What you need to do.
Restate all of the entries exactly, dropping any pictures they hold.

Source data
········
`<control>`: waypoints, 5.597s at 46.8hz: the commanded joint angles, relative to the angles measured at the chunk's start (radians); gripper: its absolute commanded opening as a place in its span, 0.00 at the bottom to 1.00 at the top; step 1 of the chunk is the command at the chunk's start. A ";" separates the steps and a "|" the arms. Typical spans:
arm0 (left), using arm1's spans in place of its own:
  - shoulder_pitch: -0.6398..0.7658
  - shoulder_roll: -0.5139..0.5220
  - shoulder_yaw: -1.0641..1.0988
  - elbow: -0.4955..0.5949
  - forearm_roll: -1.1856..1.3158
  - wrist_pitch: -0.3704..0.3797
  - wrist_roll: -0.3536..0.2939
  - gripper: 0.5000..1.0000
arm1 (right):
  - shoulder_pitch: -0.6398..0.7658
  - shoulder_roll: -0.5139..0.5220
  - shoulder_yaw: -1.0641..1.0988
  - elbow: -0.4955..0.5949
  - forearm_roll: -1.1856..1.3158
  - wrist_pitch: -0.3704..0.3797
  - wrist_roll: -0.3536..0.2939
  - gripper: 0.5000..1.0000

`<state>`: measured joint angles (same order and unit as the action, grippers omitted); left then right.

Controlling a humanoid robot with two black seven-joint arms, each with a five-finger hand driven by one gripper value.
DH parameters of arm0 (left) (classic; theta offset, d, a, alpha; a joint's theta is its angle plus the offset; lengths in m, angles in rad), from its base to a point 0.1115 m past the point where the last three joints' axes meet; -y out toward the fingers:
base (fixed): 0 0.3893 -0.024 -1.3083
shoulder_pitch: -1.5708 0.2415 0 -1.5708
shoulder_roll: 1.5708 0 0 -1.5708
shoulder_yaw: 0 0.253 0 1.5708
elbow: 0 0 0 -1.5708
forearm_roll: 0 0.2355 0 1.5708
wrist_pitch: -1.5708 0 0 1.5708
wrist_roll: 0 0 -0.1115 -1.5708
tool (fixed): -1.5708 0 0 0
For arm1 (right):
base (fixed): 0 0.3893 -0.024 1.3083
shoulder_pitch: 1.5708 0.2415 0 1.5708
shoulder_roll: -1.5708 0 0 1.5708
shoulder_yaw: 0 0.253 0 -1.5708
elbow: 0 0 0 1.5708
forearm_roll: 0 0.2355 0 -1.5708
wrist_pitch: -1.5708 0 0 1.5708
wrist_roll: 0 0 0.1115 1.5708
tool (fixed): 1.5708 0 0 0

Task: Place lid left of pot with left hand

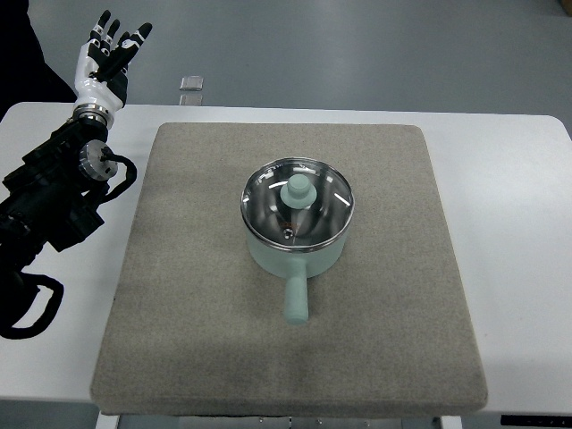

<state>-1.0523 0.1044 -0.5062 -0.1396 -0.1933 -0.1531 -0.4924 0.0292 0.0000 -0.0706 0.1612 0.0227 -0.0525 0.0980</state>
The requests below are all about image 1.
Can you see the beige fabric mat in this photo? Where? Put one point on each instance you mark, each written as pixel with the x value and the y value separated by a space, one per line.
pixel 199 328

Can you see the glass lid with green knob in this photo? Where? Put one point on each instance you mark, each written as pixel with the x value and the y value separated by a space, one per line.
pixel 297 204

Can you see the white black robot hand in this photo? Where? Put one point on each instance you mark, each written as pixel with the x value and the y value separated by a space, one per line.
pixel 101 73

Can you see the lower metal floor plate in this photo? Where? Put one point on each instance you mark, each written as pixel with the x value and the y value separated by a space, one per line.
pixel 191 99

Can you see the upper metal floor plate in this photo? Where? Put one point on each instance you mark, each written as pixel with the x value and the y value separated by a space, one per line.
pixel 192 83

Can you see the metal floor plate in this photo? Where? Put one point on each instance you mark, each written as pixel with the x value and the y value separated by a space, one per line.
pixel 191 99
pixel 192 83

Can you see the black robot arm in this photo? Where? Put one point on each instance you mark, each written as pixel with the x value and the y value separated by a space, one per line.
pixel 54 196

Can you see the mint green saucepan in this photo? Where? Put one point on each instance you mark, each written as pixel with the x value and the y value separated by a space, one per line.
pixel 295 268
········
Answer for the task.
`<control>`: waypoints, 5.597s at 46.8hz: the commanded joint angles, relative to the angles measured at the chunk's start (radians); gripper: its absolute commanded opening as a place in its span, 0.00 at the bottom to 1.00 at the top; step 1 of the chunk is the command at the chunk's start. A ";" separates the steps and a "|" the arms. Typical spans:
arm0 (left), using arm1's spans in place of its own:
  - shoulder_pitch: -0.6398..0.7658
  - shoulder_roll: -0.5139..0.5220
  - shoulder_yaw: -1.0641..1.0988
  - elbow: -0.4955..0.5949
  - forearm_roll: -1.1856..1.3158
  - wrist_pitch: -0.3704..0.3797
  - wrist_roll: -0.3536..0.2939
  - gripper: 0.5000..1.0000
arm1 (right):
  - shoulder_pitch: -0.6398..0.7658
  - shoulder_roll: -0.5139..0.5220
  - shoulder_yaw: -1.0641..1.0988
  - elbow: -0.4955..0.5949
  - forearm_roll: -1.1856..1.3158
  - wrist_pitch: -0.3704..0.3797
  - wrist_roll: -0.3536..0.2939
  - gripper: 0.5000..1.0000

`<state>`: measured joint angles (same order and unit as the action, grippers omitted); left then right.

Controlling a humanoid robot with two black seven-joint arms, each with a five-finger hand driven by one gripper value.
DH parameters of arm0 (left) (classic; theta offset, d, a, alpha; a joint's theta is its angle plus the offset; lengths in m, angles in rad), from its base to a point 0.1115 m past the point where the last three joints' axes meet; -y out toward the fingers:
base (fixed): 0 0.3893 -0.024 -1.3083
shoulder_pitch: -1.5708 0.2415 0 -1.5708
shoulder_roll: 1.5708 0 0 -1.5708
shoulder_yaw: 0 0.253 0 1.5708
elbow: 0 0 0 -1.5708
forearm_roll: 0 0.2355 0 1.5708
wrist_pitch: -1.5708 0 0 1.5708
wrist_roll: 0 0 -0.1115 -1.5708
tool (fixed): -1.5708 0 0 0
For arm1 (right):
base (fixed): 0 0.3893 -0.024 1.3083
shoulder_pitch: 1.5708 0.2415 0 1.5708
shoulder_roll: -1.5708 0 0 1.5708
shoulder_yaw: 0 0.253 0 -1.5708
elbow: 0 0 0 1.5708
forearm_roll: 0 0.2355 0 -1.5708
wrist_pitch: -1.5708 0 0 1.5708
wrist_roll: 0 0 0.1115 1.5708
tool (fixed): 1.5708 0 0 0

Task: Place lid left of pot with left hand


<state>-1.0523 0.1044 -0.5062 -0.1396 -0.1933 -0.1531 -0.4924 0.0292 0.0000 -0.0706 0.1612 0.0227 -0.0525 0.0980</state>
The requests below are all about image 1.
Can you see the beige fabric mat in this photo? Where? Put one point on each instance you mark, each written as pixel with the x value and the y value separated by a space, one per line.
pixel 199 328

Can you see the glass lid with green knob in this photo? Where? Put one point on each instance you mark, each written as pixel with the x value and the y value separated by a space, one per line.
pixel 297 204

Can you see the white black robot hand in this photo? Where? Put one point on each instance you mark, each written as pixel with the x value and the y value separated by a space, one per line.
pixel 101 73

Can you see the lower metal floor plate in this photo? Where? Put one point on each instance you mark, each written as pixel with the x value and the y value separated by a space, one per line.
pixel 191 99

Can you see the upper metal floor plate in this photo? Where? Put one point on each instance you mark, each written as pixel with the x value and the y value separated by a space, one per line.
pixel 192 83

Can you see the metal floor plate in this photo? Where? Put one point on each instance you mark, each written as pixel with the x value and the y value separated by a space, one per line.
pixel 191 99
pixel 192 83

Can you see the black robot arm in this photo? Where? Put one point on each instance you mark, each written as pixel with the x value and the y value separated by a space, one per line.
pixel 54 196

Can you see the mint green saucepan in this photo? Where? Put one point on each instance you mark, each written as pixel with the x value and the y value separated by a space, one per line.
pixel 295 268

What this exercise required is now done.